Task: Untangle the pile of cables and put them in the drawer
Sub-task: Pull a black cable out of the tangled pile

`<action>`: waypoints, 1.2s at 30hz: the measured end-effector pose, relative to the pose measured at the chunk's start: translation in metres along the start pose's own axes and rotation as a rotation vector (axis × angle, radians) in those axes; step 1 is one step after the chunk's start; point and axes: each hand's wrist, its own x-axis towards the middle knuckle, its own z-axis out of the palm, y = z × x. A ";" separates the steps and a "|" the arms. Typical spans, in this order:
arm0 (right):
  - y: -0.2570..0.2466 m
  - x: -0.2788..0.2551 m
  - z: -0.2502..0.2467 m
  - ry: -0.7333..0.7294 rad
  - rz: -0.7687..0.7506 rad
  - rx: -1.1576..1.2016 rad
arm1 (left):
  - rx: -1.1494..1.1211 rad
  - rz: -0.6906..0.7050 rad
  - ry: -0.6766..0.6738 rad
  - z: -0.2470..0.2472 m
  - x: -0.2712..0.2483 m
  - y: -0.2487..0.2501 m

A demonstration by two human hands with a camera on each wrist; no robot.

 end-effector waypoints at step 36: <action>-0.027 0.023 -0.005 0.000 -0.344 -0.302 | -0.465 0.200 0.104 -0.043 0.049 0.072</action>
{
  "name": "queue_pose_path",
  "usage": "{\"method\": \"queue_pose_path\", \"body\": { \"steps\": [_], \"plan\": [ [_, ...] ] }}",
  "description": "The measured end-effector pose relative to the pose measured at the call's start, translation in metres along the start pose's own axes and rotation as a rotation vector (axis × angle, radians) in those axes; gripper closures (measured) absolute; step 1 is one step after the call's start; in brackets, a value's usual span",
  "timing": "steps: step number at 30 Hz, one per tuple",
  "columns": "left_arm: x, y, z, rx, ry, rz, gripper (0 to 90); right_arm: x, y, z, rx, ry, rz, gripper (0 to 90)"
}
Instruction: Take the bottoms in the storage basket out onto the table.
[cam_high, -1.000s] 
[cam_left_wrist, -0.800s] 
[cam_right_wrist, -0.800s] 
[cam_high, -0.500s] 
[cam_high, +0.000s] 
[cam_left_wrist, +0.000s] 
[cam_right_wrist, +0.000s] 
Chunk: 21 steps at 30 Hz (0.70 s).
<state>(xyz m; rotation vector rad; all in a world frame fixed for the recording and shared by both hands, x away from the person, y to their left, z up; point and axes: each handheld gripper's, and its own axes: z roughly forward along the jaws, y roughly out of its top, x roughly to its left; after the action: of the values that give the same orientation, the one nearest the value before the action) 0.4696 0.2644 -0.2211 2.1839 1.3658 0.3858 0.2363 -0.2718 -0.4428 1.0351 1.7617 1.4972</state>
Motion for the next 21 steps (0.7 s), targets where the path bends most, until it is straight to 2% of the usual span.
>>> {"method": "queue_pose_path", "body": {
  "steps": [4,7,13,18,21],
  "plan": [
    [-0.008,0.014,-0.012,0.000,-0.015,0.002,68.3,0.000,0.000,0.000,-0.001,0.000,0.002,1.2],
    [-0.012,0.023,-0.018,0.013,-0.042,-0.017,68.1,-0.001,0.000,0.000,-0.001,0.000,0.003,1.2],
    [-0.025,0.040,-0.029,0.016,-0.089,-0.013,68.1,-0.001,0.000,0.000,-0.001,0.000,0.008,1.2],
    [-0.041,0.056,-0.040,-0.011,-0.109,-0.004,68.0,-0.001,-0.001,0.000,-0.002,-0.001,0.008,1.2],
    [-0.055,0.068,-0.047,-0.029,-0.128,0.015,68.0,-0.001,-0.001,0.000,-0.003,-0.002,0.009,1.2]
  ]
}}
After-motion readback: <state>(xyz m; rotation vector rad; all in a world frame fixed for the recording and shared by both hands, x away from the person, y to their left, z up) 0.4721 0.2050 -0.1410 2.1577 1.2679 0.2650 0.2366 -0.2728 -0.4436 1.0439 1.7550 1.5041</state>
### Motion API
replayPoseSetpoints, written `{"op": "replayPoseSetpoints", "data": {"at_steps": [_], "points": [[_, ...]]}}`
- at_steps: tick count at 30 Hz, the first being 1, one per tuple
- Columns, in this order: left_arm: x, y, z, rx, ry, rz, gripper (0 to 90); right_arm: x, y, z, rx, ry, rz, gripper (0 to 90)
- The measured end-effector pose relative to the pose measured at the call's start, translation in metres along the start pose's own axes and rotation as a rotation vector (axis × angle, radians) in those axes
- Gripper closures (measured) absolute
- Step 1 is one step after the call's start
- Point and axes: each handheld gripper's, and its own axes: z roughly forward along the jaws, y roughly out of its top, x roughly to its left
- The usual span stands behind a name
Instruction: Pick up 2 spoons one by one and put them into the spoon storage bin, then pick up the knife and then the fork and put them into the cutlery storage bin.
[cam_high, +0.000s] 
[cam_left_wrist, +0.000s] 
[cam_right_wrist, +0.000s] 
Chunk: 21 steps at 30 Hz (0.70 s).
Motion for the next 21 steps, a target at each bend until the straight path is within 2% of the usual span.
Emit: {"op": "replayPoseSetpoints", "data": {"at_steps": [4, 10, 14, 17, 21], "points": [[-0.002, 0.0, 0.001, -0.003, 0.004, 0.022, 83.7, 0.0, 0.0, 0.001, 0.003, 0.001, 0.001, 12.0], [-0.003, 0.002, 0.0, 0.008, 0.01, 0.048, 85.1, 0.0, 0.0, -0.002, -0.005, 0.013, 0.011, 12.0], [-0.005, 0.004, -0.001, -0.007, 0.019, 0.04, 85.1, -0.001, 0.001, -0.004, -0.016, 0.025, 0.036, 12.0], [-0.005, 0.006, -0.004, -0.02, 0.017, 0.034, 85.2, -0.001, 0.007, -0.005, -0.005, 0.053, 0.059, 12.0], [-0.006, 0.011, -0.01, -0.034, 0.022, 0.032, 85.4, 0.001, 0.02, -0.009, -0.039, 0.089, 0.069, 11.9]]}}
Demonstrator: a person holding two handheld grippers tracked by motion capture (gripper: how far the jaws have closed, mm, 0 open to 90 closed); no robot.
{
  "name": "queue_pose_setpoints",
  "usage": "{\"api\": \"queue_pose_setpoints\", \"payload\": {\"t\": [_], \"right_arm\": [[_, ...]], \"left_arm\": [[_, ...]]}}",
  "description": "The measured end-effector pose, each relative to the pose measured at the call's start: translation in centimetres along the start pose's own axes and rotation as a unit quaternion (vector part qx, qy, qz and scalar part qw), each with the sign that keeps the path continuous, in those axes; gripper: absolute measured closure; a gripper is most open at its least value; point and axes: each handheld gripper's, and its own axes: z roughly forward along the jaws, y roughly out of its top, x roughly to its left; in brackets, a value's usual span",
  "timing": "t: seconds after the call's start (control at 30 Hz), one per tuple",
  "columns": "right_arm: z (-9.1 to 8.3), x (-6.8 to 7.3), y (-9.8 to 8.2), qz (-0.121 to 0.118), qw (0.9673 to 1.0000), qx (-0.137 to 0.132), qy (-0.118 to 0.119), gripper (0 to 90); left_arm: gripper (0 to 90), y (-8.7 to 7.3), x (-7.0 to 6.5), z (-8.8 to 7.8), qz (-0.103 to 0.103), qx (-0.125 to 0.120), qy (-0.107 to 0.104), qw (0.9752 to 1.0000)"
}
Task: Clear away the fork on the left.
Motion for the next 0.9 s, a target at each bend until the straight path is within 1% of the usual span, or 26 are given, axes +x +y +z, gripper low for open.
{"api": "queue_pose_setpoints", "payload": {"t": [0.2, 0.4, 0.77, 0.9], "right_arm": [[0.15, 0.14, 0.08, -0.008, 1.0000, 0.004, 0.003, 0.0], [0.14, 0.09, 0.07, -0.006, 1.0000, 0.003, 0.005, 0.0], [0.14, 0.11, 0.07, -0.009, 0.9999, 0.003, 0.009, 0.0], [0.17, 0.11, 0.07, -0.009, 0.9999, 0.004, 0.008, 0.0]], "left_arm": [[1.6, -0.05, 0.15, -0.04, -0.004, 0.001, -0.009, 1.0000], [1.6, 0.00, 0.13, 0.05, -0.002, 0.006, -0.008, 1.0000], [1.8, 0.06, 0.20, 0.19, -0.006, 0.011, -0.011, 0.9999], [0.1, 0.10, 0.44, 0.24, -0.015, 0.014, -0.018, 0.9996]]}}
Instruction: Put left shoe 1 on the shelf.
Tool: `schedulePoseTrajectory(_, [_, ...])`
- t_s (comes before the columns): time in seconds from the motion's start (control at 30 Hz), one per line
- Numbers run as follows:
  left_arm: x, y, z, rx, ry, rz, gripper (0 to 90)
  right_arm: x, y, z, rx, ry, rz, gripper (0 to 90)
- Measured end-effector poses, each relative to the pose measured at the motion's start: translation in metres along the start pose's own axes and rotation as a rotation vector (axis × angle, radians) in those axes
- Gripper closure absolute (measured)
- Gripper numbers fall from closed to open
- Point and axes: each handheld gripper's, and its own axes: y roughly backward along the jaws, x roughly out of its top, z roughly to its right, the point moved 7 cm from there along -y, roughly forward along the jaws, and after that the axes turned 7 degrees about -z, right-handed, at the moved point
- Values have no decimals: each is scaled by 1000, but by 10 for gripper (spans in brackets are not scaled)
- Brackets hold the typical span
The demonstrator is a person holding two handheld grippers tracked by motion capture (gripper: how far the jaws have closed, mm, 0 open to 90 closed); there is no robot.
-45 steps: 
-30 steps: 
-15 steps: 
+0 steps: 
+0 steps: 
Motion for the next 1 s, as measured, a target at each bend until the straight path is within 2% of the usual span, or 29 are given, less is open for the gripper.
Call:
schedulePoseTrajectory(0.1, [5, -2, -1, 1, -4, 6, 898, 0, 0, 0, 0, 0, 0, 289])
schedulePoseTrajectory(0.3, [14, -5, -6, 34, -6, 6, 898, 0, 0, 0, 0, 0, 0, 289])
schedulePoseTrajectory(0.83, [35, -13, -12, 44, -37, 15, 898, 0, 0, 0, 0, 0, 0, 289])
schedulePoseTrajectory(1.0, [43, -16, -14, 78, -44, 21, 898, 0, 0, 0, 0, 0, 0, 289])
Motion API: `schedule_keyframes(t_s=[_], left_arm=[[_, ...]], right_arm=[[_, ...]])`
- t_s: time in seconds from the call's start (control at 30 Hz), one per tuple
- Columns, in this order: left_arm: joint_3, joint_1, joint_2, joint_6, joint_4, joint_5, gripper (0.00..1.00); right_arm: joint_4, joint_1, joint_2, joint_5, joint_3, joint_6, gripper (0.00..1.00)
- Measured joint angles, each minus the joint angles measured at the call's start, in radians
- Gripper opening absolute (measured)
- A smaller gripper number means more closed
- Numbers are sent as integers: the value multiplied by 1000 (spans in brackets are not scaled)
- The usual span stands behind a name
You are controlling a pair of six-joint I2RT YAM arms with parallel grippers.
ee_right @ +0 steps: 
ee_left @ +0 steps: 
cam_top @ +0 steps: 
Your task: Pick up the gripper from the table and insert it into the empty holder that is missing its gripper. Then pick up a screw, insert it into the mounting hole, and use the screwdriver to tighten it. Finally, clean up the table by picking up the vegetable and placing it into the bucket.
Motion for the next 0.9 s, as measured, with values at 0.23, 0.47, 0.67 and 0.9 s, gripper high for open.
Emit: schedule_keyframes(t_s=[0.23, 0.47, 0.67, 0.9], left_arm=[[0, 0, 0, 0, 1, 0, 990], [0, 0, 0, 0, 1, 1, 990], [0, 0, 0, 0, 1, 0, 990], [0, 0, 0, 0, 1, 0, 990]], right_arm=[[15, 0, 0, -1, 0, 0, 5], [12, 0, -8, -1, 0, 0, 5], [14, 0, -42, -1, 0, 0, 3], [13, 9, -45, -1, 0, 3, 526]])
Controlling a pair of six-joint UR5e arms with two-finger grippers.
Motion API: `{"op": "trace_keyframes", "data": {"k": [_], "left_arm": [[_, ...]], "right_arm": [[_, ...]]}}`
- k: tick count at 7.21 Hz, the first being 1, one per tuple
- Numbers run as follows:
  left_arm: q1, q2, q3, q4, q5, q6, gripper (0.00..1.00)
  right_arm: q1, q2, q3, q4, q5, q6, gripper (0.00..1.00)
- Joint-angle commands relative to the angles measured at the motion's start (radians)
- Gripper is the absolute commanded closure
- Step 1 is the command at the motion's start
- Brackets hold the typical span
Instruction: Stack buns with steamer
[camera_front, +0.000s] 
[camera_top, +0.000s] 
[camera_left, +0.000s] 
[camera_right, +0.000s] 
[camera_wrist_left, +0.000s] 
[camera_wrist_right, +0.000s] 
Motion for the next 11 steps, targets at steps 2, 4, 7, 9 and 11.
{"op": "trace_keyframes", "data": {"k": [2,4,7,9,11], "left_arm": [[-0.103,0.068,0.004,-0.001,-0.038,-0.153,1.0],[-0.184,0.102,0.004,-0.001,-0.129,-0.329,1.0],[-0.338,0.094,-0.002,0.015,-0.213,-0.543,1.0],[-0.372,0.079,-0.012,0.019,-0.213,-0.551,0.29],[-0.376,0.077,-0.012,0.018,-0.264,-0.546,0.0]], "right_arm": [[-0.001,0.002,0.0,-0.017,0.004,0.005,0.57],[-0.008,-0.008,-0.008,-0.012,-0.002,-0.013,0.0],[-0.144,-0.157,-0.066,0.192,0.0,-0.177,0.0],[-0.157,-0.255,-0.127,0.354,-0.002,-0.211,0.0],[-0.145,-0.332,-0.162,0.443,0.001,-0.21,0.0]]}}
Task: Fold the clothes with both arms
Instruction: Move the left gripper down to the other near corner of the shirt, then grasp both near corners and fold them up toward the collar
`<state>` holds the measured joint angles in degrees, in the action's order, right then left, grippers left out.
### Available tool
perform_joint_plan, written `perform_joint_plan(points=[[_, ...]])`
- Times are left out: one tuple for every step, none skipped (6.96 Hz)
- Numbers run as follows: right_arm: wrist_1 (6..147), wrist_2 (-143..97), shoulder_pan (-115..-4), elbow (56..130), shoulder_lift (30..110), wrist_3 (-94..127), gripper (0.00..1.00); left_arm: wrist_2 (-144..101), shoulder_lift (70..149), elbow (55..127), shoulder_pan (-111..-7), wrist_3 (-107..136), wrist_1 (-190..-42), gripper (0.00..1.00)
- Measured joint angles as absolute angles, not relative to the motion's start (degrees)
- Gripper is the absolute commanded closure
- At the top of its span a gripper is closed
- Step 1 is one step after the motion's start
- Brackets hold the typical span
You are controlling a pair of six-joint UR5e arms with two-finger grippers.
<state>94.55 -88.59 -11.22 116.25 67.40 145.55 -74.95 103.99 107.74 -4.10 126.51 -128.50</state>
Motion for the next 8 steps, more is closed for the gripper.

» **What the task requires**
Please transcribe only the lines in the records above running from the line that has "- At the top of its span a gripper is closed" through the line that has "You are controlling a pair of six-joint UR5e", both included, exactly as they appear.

» **Solution for this problem**
- At the top of its span a gripper is closed
- Step 1 is one step after the motion's start
- Brackets hold the typical span
You are controlling a pair of six-joint UR5e arms with two-finger grippers.

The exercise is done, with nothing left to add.